◆ What needs to be done ◆
Nothing but a number is wanted here: the tally of lines in the material below that include "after".

◆ Provided data ◆
╔══

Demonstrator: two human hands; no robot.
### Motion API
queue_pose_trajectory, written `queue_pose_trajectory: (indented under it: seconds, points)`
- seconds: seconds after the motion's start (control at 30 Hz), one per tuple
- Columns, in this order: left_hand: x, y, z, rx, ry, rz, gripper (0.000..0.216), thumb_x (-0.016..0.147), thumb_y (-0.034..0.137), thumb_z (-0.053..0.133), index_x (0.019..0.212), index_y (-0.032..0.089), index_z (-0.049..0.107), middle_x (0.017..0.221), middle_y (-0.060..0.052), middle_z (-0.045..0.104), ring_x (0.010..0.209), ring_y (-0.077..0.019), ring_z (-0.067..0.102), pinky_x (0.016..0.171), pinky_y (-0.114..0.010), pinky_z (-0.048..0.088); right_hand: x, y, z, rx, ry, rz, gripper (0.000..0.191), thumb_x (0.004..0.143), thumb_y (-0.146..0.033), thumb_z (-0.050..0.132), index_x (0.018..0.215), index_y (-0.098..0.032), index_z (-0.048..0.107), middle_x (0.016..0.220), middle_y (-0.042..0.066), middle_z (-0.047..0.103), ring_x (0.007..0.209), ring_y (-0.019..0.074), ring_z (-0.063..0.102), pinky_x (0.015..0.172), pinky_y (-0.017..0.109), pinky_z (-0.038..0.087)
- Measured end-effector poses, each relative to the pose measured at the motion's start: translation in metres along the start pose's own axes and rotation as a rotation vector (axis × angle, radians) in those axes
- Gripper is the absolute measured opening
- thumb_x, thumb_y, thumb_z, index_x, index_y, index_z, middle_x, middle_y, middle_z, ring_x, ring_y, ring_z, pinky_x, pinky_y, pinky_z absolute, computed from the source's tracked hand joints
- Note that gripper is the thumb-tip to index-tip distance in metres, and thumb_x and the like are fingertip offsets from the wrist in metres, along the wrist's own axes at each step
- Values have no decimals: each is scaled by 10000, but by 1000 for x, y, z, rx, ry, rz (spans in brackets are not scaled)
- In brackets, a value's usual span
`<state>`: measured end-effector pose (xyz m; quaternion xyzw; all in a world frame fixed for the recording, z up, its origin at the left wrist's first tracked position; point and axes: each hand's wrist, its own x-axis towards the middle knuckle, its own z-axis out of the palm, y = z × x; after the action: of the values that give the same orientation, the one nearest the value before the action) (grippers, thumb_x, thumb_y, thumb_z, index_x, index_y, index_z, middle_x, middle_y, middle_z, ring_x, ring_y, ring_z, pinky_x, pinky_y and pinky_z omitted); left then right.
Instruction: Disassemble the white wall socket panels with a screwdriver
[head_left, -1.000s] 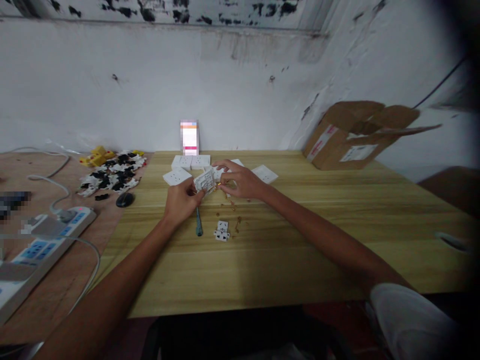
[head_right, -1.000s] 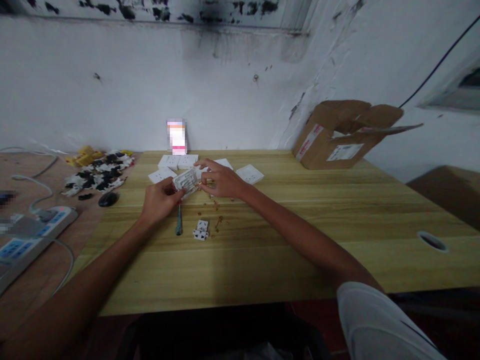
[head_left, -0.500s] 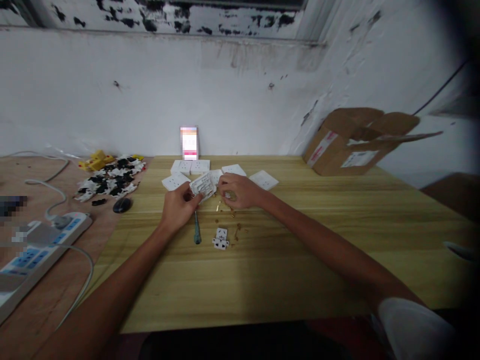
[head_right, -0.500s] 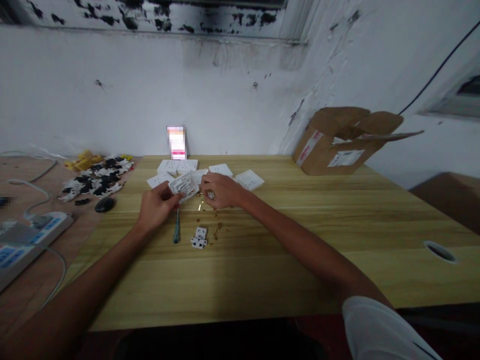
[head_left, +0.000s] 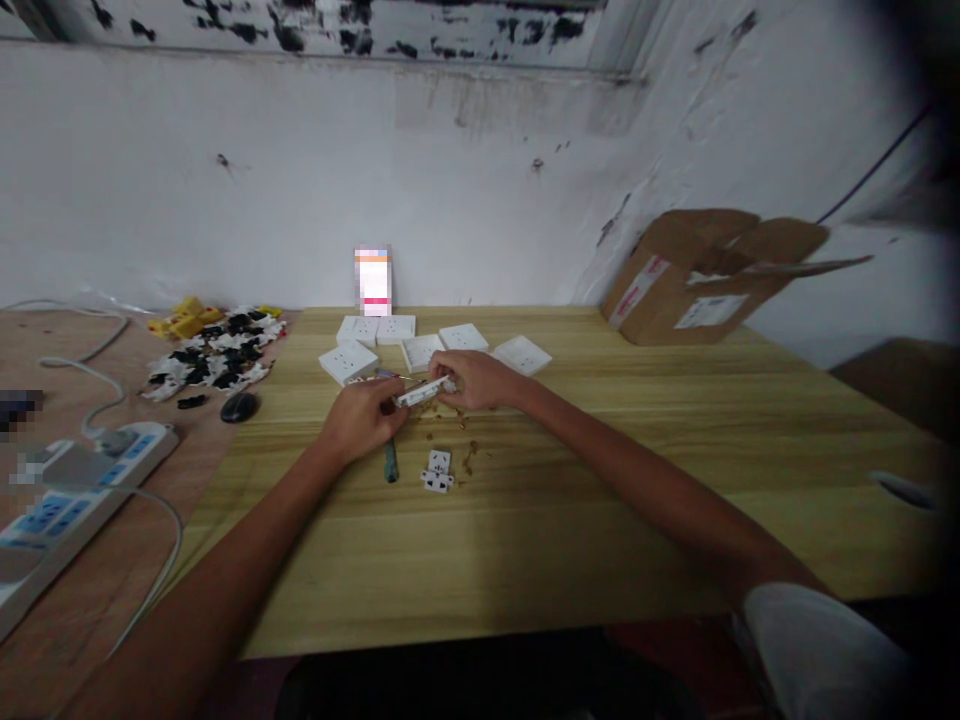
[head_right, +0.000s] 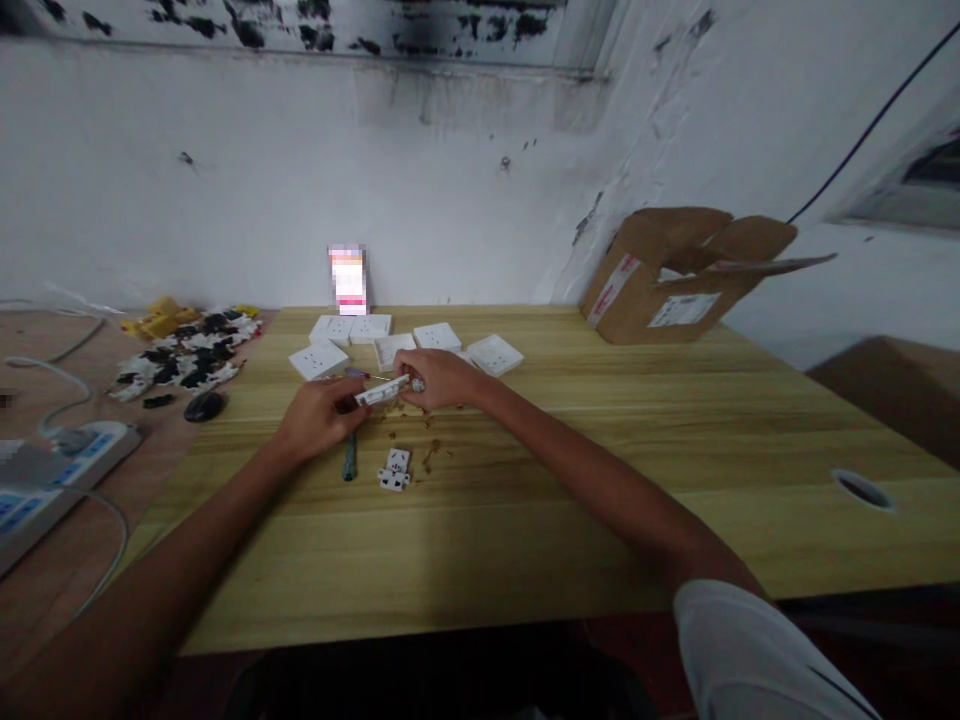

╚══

◆ Response box ◆
2